Litigants and interested onlookers packed into the Montana Supreme Court chambers to follow the trial proceedings on July 10, 2024.

In his remarks, Sullivan emphasized the urgency of the question before the Supreme Court and argued that it is the appropriate venue for answering such questions given the constitutional harm the plaintiffs recounted in their testimony and the court’s unique role in weighing a law’s constitutionality.

He said the state has failed to protect Montana’s “environmental life support system,” as required by the Montana Constitution, and to the detriment of present and future generations of Montana’s children. In his opening remarks, Sullivan focused on changes to the Montana Environmental Policy Act related to both climate analyses and Montanans’ access to judicial remedies in the face of ill-informed permitting decisions.

“This legislatively imposed doubled-headed hydra closes the eyes of Montana’s environmental agencies to the most serious environmental crisis Montana has ever experienced — the climate crisis — and it closes Montana’s courthouse doors to those seeking redress from the harms hidden from the agency’s eyes,” Sullivan said.

Asked by Justice Jim Rice if the issue is adequately “ripe” for judicial interpretation given that plaintiffs aren’t challenging a specific energy project, Sullivan replied that Montana is in the midst of a climate crisis “right now.”

“The temperature goes up day by day. Maybe the temperature will be hotter tomorrow, but most assuredly, if nothing is done it will be much hotter 50 years from now when those young plaintiffs are my age,” Sullivan said. “This issue could not be more ripe.”

Rice replied that the case is related to another lawsuit that went before the justices in May. That lawsuit involves a gas plant NorthWestern Energy has built in Laurel. That case, which has not yet been decided by the court, also involves the constitutionality of House Bill 971, a law precluding the state from conducting greenhouse gas analyses that legislators passed last year to help NorthWestern’s gas plant overcome a district court ruling that invalidated its permit. That plant is expected to contribute 23 million tons of carbon dioxide to the atmosphere over its 30-year lifetime.

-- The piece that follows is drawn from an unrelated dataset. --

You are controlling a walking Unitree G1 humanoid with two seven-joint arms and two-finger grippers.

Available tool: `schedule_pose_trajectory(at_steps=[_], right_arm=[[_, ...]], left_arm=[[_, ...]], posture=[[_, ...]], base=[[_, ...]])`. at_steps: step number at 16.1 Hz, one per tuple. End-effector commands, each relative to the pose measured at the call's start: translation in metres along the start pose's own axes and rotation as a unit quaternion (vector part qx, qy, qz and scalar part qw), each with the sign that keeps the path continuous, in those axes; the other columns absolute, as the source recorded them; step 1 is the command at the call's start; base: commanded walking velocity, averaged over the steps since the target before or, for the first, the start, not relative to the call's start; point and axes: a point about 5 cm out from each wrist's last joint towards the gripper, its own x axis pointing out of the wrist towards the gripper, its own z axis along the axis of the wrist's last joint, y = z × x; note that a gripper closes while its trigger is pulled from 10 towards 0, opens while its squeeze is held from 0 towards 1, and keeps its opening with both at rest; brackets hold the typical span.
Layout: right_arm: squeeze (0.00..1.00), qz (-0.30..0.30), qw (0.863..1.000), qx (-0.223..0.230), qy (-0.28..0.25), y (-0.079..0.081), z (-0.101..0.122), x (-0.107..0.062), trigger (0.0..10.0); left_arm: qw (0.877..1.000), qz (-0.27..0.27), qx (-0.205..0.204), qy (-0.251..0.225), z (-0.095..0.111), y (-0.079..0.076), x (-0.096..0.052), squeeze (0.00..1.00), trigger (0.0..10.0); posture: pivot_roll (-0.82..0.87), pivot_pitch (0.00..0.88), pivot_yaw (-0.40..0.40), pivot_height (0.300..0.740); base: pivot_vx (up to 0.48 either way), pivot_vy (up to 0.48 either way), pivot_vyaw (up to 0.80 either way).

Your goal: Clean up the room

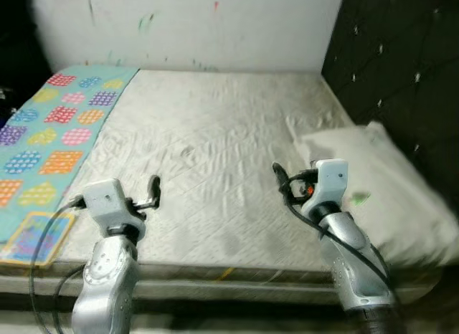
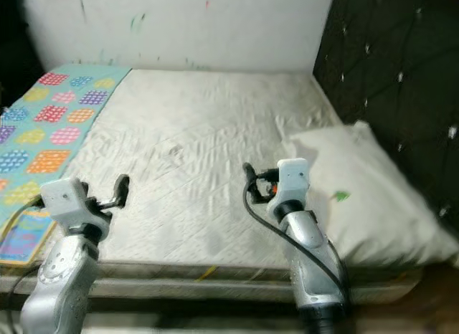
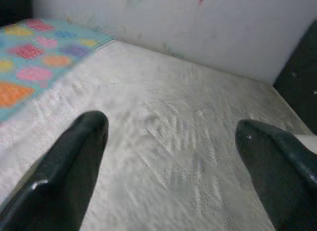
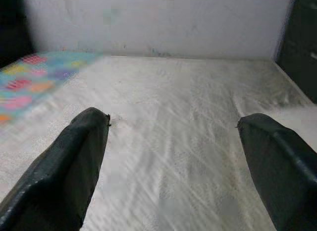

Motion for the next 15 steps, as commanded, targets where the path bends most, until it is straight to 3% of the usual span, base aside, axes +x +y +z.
schedule_pose_trajectory(at_steps=[1, 6, 10, 15], right_arm=[[0.00, 0.005, 1.000, 0.002, -0.017, 0.0037, 0.0083, 0.0026, 10.0], [0.00, 0.005, 1.000, -0.006, -0.017, 0.0041, 0.0078, 0.0025, 10.0], [0.00, 0.006, 1.000, -0.003, -0.017, 0.0041, 0.0072, 0.0020, 10.0], [0.00, 0.009, 1.000, 0.001, -0.018, 0.0078, 0.0075, 0.0027, 10.0]], left_arm=[[1.000, 0.003, 0.006, -0.003, 0.0036, 0.0043, 0.0008, 0.00, 10.0], [1.000, 0.002, 0.004, -0.002, 0.0030, 0.0043, 0.0005, 0.00, 10.0], [1.000, -0.015, -0.004, -0.019, 0.0060, 0.0011, -0.0013, 0.00, 10.0], [0.999, -0.028, -0.002, -0.024, 0.0085, 0.0004, -0.0025, 0.00, 10.0]], posture=[[-0.03, 0.013, -0.001, 0.740], [-0.03, 0.016, -0.002, 0.740], [-0.03, 0.016, -0.002, 0.740], [-0.02, 0.016, 0.002, 0.740]], base=[[0.000, 0.458, 0.00], [0.000, 0.461, 0.00], [0.000, 0.000, 0.00], [0.367, 0.000, 0.00]])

“It’s interesting to contrast this case to the one we [heard] recently about the Laurel power plant … a real case with a real permit. That is lacking here, and it seems like what you’re trying to do here is obtain something like a generic judgment,” he said.

In a post-hearing press conference, Andrea Olson with Our Children’s Trust, the Oregon-based group pursuing youth climate claims against various state and federal authorities, addressed the justice’s contention.

“We are already in an emergency — a piece-by-piece challenge is not the way to go here,” Olson said. “We have to do something that is going to address the root of the problem.”

The justices did not indicate when they would issue a ruling.